If you know who these customers really are, here are 4 awkward questions that you can avoid asking:

  1. Why aren’t we reaching our goals? If you’re not reaching your goal to onboard a specific number of clients in a given time period, the go-to is often to start pitching to everyone. This can mean wasting valuable resources and missing out on big client wins.
  2. Why has my prospect been around this long without making a purchase? While your market may be large and full of opportunities, if you were to take a step back and look at all of your prospects, how many would you say are actually likely to make a purchase? How many are you keeping around “just in case” you can persuade them to buy? Hint: if you have more of the “just in case” prospects than those that are actually likely to buy, you may need to change some things up a bit.
  3. Why can’t we keep customers? Losing customers is tough. But sometimes it reveals healthy learning opportunities for your business. Often it’s because they were never cut out to be a customer in the first place.
  4. How do we know we’re targeting the right customers? Take a look at the similarities between all the customers you’ve lost in the last year. This will help you identify who to say no to (yes, saying no is okay!). Now look at your best customers. What can they tell you about who you should be targeting?  

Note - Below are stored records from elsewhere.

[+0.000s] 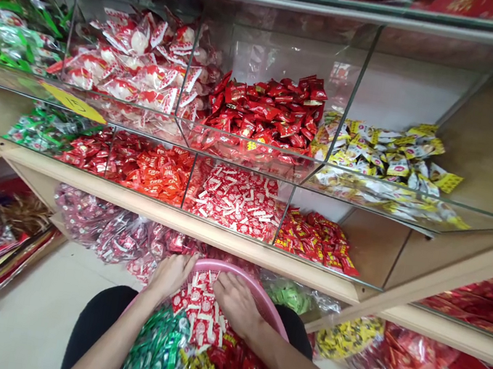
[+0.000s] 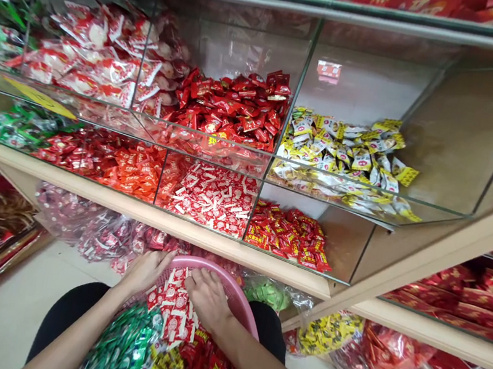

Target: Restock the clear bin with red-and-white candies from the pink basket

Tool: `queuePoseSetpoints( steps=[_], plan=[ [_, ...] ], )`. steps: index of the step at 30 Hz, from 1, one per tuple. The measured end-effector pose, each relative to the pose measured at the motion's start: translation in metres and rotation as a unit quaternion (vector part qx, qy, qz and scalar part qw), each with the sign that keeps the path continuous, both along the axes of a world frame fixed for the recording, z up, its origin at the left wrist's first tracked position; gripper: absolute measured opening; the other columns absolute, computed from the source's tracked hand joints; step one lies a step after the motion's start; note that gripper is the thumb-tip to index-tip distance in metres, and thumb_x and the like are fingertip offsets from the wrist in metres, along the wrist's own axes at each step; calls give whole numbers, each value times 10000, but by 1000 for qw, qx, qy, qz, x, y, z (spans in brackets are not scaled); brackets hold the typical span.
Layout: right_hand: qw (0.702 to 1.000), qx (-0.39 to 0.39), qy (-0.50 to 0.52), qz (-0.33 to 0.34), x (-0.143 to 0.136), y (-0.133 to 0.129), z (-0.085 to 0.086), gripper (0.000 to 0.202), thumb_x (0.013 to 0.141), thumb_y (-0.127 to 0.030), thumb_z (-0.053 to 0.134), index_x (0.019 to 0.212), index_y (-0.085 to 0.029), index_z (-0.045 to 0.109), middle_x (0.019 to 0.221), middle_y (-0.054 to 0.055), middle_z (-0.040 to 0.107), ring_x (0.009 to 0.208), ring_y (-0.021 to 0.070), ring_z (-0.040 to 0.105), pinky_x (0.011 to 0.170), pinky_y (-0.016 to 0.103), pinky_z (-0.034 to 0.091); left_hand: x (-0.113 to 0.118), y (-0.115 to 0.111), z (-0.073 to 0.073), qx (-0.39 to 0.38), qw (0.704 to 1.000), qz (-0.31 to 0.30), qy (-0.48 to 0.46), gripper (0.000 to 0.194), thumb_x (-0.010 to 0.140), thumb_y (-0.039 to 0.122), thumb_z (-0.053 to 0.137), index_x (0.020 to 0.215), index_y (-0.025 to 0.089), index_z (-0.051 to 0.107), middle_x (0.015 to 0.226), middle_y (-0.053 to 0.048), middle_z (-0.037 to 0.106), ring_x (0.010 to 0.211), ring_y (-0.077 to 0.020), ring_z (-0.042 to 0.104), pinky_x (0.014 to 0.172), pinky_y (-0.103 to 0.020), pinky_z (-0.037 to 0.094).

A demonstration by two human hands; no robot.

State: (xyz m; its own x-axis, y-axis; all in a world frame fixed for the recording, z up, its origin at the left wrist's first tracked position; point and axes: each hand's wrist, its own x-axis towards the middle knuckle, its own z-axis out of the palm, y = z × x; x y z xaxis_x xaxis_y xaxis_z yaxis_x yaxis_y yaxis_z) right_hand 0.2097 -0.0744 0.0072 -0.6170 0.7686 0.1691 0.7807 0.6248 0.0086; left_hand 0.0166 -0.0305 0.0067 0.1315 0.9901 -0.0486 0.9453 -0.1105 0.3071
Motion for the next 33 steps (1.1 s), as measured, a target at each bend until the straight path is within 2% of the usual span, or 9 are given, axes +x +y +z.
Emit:
queuePoseSetpoints(
  steps=[3,6,11,14,16,19,22,28,33],
  plan=[
    [1000,8,-11,0,-1,-2,-1,150,821,-92,457,911,-164,552,992,75,569,957,209,511,829,349,420,0,-1,1,-1,1000,3,0,663,865,555,89,798,190,639,754,-103,701,775,-239,657,622,-276,381],
    [1000,14,3,6,-3,-5,17,105,839,-159,461,869,-160,562,973,78,569,920,200,522,840,351,416,-1,-1,1,-1,1000,2,-6,648,866,553,94,809,201,635,767,-95,704,779,-237,657,609,-271,378],
    [996,45,66,36,-5,14,106,216,902,-257,363,899,-179,564,896,54,558,864,165,517,796,305,421,0,0,2,-9,1000,-2,-3,628,876,530,106,786,197,631,763,-101,704,789,-240,657,605,-270,372],
    [995,66,45,-54,-2,51,156,219,897,-219,367,946,-165,574,959,77,572,885,172,533,759,285,433,2,-1,5,-10,1000,6,2,629,885,505,103,778,183,633,771,-109,704,793,-235,657,617,-270,372],
    [988,44,-28,-144,2,79,172,226,859,-133,401,975,-148,594,1004,110,584,934,201,545,746,294,443,2,-2,6,-13,1000,13,4,624,889,492,109,783,174,636,775,-114,704,793,-231,658,619,-268,371],
    [970,-7,-96,-224,4,113,171,282,798,-27,413,936,-112,643,1025,158,600,947,239,569,707,311,465,1,-2,7,-12,1000,12,3,618,890,488,114,777,175,635,774,-112,705,787,-232,659,618,-270,370],
    [965,-22,-101,-241,2,127,159,283,795,-32,421,929,-100,661,1045,184,602,967,258,573,698,319,475,0,-1,4,-3,1000,5,6,634,885,501,95,778,187,635,771,-109,706,780,-241,659,610,-280,371],
    [965,-20,-94,-243,-1,124,152,242,815,-105,468,976,-111,648,1017,190,620,957,218,591,739,278,465,-1,0,0,8,1000,-4,11,643,875,532,92,786,195,632,756,-101,702,761,-242,659,600,-279,371],
    [969,-9,-83,-234,-2,113,161,262,815,-54,428,967,-115,632,957,163,633,922,198,603,745,258,453,-1,-1,3,2,1000,0,6,645,875,532,96,772,190,633,745,-102,699,759,-238,658,608,-275,376]
  ],
)
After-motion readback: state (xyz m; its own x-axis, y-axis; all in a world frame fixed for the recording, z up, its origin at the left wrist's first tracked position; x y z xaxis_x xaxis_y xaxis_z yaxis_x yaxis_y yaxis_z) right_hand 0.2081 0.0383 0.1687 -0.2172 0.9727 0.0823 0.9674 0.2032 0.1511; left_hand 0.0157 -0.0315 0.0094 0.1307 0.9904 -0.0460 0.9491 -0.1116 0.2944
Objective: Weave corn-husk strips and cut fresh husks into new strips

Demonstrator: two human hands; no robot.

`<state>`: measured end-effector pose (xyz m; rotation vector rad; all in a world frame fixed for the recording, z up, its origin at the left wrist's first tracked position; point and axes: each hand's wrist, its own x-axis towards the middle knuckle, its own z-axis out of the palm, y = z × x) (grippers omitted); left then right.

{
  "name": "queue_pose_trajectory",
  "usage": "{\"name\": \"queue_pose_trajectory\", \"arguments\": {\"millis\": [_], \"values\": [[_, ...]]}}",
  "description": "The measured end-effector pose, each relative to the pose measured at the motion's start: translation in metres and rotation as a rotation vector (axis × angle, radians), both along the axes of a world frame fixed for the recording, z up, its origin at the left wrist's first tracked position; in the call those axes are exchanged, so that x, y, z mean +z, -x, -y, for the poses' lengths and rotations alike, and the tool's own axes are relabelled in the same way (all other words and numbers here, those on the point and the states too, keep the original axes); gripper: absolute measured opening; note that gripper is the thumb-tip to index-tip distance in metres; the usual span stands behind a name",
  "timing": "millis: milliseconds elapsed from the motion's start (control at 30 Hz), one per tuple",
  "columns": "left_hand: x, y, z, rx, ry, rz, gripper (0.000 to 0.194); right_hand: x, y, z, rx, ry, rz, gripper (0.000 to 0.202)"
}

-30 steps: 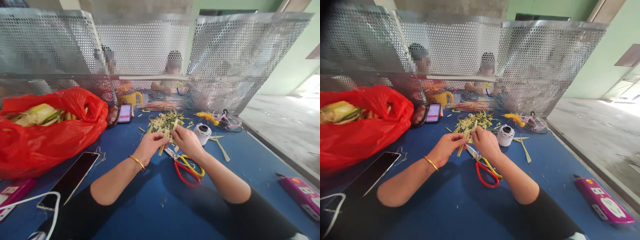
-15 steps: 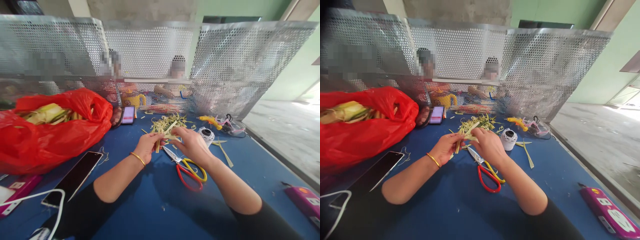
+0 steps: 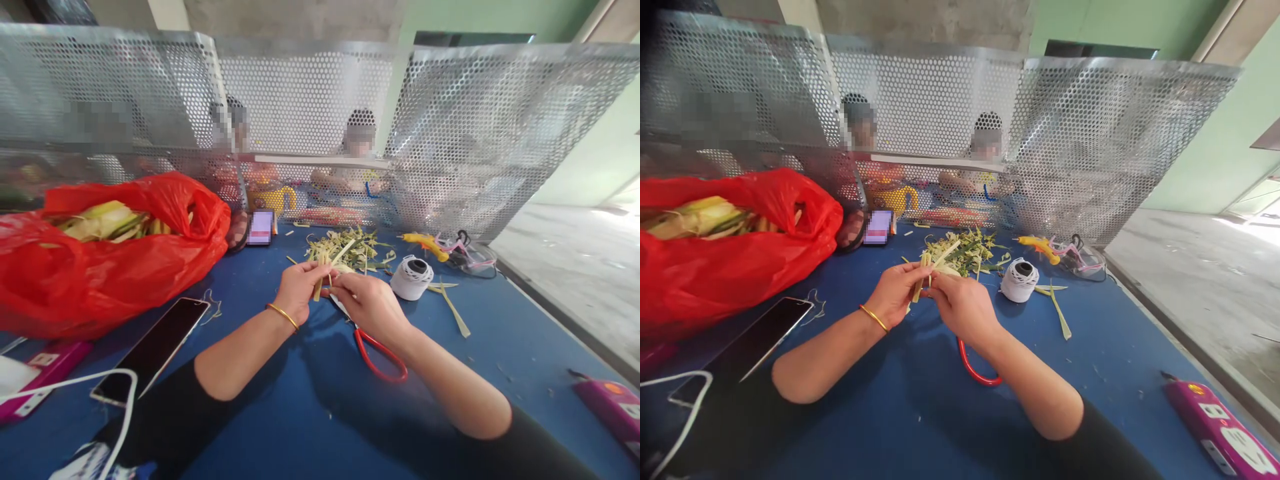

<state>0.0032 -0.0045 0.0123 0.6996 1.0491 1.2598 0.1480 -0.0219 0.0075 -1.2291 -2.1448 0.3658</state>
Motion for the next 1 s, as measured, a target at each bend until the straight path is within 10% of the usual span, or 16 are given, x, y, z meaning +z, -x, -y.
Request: {"name": "queue_pose_trajectory", "arguments": {"millis": [133,233,500,700,833,1000], "values": [[0.001,0.001,0.001,0.039,-0.025,0.001,0.009,0.004,0.007,-0.005,-0.076,0.787,-0.752,0.039],[0.002,0.001,0.002,0.012,-0.030,-0.011,0.008,0.006,0.006,-0.012,-0.224,0.996,-1.154,0.031],[0.000,-0.003,0.006,-0.042,-0.011,-0.067,0.011,-0.014,-0.002,-0.024,-0.274,0.585,-1.349,0.026],[0.001,-0.003,0.003,0.002,-0.024,-0.113,0.017,-0.004,0.005,-0.006,-0.217,-0.093,-0.962,0.017],[0.000,-0.001,0.002,-0.032,-0.068,-0.177,0.029,0.009,0.003,0.001,-0.041,-0.051,-0.846,0.014],[-0.003,-0.001,0.002,-0.105,-0.086,-0.228,0.033,0.008,0.000,-0.005,-0.139,0.082,-0.654,0.024]]}}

Missing the mark here can mean wasting valuable resources and missing out on big client wins.

If you’ve ever found yourself asking yourself (or your team) these questions, it’s time to talk ICP: Ideal Customer Profile. This will help you focus your efforts on the right prospects, instead of the most prospects.

Every business is different, so you’ll have to do some soul searching when it comes to your own ICP. In order to get started, identify your specific ideal customers and begin recognizing their similarities. Here are some things to help you define your ideal customers:

  • Demographics: age, gender, income, etc.
  • Psychographics: personality type, preferences, etc.
  • Behavior: likes, dislikes, hobbies, etc.
  • Revenue
  • Budget
  • Company size or type (for B2B companies)
  • Stage of life (B2C) or stage of business (B2B)

Identifying these similarities will help you identify your ICP and begin filtering your prospects through this lens.

Don’t be afraid to say no.

When you’re faced with a non-ICP prospect, don’t be afraid to say no. You’ve seen what can happen when these prospects become customers. Save your company’s resources for the customer relationships that you know will have value; that’s how you know you’ve found your ICP.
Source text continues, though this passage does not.